### What the task requires
Your task is to gather the lines below that hold the string "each".

---+---

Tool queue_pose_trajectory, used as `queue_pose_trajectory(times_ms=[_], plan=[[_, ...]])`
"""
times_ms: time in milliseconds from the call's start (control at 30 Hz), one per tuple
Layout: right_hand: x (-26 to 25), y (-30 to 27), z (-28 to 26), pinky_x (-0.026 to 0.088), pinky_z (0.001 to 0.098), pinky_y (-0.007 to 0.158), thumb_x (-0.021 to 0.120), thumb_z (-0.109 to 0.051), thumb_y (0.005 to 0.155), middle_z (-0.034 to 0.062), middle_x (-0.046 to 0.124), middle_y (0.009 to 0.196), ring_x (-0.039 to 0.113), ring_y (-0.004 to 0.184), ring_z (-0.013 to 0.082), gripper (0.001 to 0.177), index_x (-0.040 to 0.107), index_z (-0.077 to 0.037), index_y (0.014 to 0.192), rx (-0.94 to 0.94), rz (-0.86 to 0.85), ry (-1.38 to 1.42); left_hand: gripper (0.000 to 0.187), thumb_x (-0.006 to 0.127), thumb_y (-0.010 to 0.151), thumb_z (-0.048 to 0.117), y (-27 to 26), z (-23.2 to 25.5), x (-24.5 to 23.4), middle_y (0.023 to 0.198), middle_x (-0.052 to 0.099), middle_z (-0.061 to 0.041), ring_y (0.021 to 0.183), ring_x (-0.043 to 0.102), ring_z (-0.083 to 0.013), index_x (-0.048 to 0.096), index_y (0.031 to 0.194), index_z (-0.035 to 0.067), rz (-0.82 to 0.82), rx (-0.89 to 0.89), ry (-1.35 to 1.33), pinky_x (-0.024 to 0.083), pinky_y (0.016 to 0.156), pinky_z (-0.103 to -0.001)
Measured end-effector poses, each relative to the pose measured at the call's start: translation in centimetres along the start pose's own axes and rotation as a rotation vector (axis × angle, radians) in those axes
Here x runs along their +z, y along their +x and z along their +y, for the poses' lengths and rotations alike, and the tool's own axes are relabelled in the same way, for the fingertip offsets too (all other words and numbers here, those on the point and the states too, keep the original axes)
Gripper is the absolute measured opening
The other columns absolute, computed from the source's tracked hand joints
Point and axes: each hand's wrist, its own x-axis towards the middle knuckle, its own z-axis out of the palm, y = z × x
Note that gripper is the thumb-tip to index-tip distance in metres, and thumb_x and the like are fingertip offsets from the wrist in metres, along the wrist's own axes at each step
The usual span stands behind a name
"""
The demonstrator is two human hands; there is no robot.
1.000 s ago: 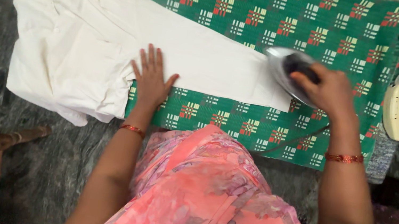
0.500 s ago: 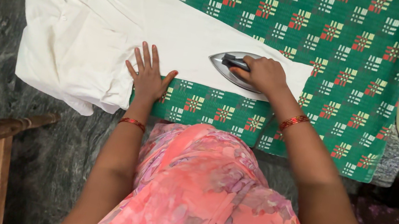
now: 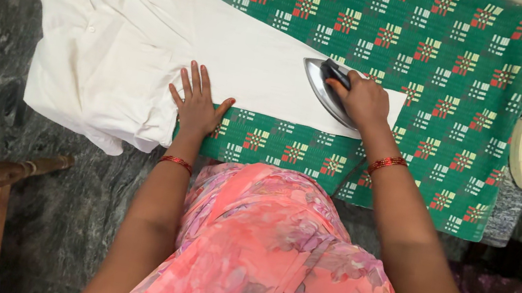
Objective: The person irons a white shirt laid out on a green patterned tablecloth. They use a steam iron to smooth the fabric, moving the iron back and forth across the shirt's surface while holding it flat with the other hand.
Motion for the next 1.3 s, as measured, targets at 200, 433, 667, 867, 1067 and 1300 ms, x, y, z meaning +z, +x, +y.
queue_pose_trajectory(times_ms=[200,433,667,867,1067,1300], plan=[[0.5,0.3,0.2,0.056,0.0512,0.066,0.060,-0.072,0.093,0.0197,0.073,0.085,0.072,0.081,0.0399,0.066,0.073,-0.008,0.105,0.053,0.048,0.001,0.114,0.044,0.091,0.081,0.1,0.1,-0.3,0.173,0.003,-0.018,0.158,0.001,-0.0423,0.011,0.165,0.001,-0.033,-0.010,-0.019,0.000,0.118,-0.073],[-0.6,-0.4,0.1,0.055,0.0513,0.068,0.062,-0.070,0.095,0.0198,0.074,0.090,0.071,0.084,0.0399,0.062,0.073,-0.009,0.102,-0.002,0.095,0.057,0.110,0.048,0.090,0.077,-0.9,-1.3,-0.2,0.173,0.006,-0.014,0.159,0.003,-0.0364,0.015,0.164,0.002,-0.013,0.004,0.002,0.000,0.118,-0.073],[-1.0,-1.5,-4.7,0.054,0.0517,0.062,0.060,-0.069,0.089,0.0176,0.073,0.080,0.070,0.073,0.0412,0.056,0.073,-0.020,0.112,-0.363,-0.061,0.045,0.047,0.063,0.098,0.036,-3.5,-7.0,-1.8,0.157,0.047,-0.006,0.149,0.037,-0.0305,0.061,0.141,0.018,0.152,0.206,0.010,0.011,0.116,-0.073],[4.7,0.3,-15.4,0.055,0.0511,0.063,0.050,-0.073,0.095,0.0153,0.073,0.077,0.071,0.072,0.0374,0.061,0.071,-0.017,0.105,-0.547,-0.245,-0.111,0.016,0.071,0.091,0.018,-2.3,-9.3,-3.4,0.136,0.066,-0.002,0.134,0.055,-0.0245,0.077,0.106,0.015,0.207,0.291,-0.207,0.022,0.117,-0.066],[4.7,2.1,-16.9,0.055,0.0514,0.062,0.051,-0.074,0.093,0.0156,0.073,0.076,0.071,0.071,0.0381,0.062,0.071,-0.017,0.104,-0.498,-0.238,-0.127,0.007,0.072,0.091,0.015,-1.7,-10.6,-3.2,0.127,0.069,-0.002,0.131,0.059,-0.0226,0.076,0.097,0.013,0.202,0.287,-0.339,0.029,0.115,-0.060],[1.9,3.3,-11.3,0.055,0.0518,0.067,0.054,-0.076,0.093,0.0181,0.073,0.078,0.071,0.076,0.0404,0.061,0.073,-0.019,0.109,-0.248,-0.155,-0.144,0.008,0.074,0.090,0.018,-1.4,-11.5,-3.5,0.124,0.070,-0.003,0.129,0.060,-0.0222,0.076,0.096,0.013,0.210,0.330,-0.408,0.032,0.113,-0.057]])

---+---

### Result for this exercise
Measured end-effector poses, each relative to the pose measured at the call's start: translation in centimetres along the start pose's own axes and rotation as a rotation vector (axis × angle, radians) in those axes
Point and axes: each hand's wrist, its own x-axis towards the middle knuckle, its own z-axis out of the palm, y = z × x
Note that gripper is the thumb-tip to index-tip distance in metres, and thumb_x and the like are fingertip offsets from the wrist in metres, along the wrist's own axes at each step

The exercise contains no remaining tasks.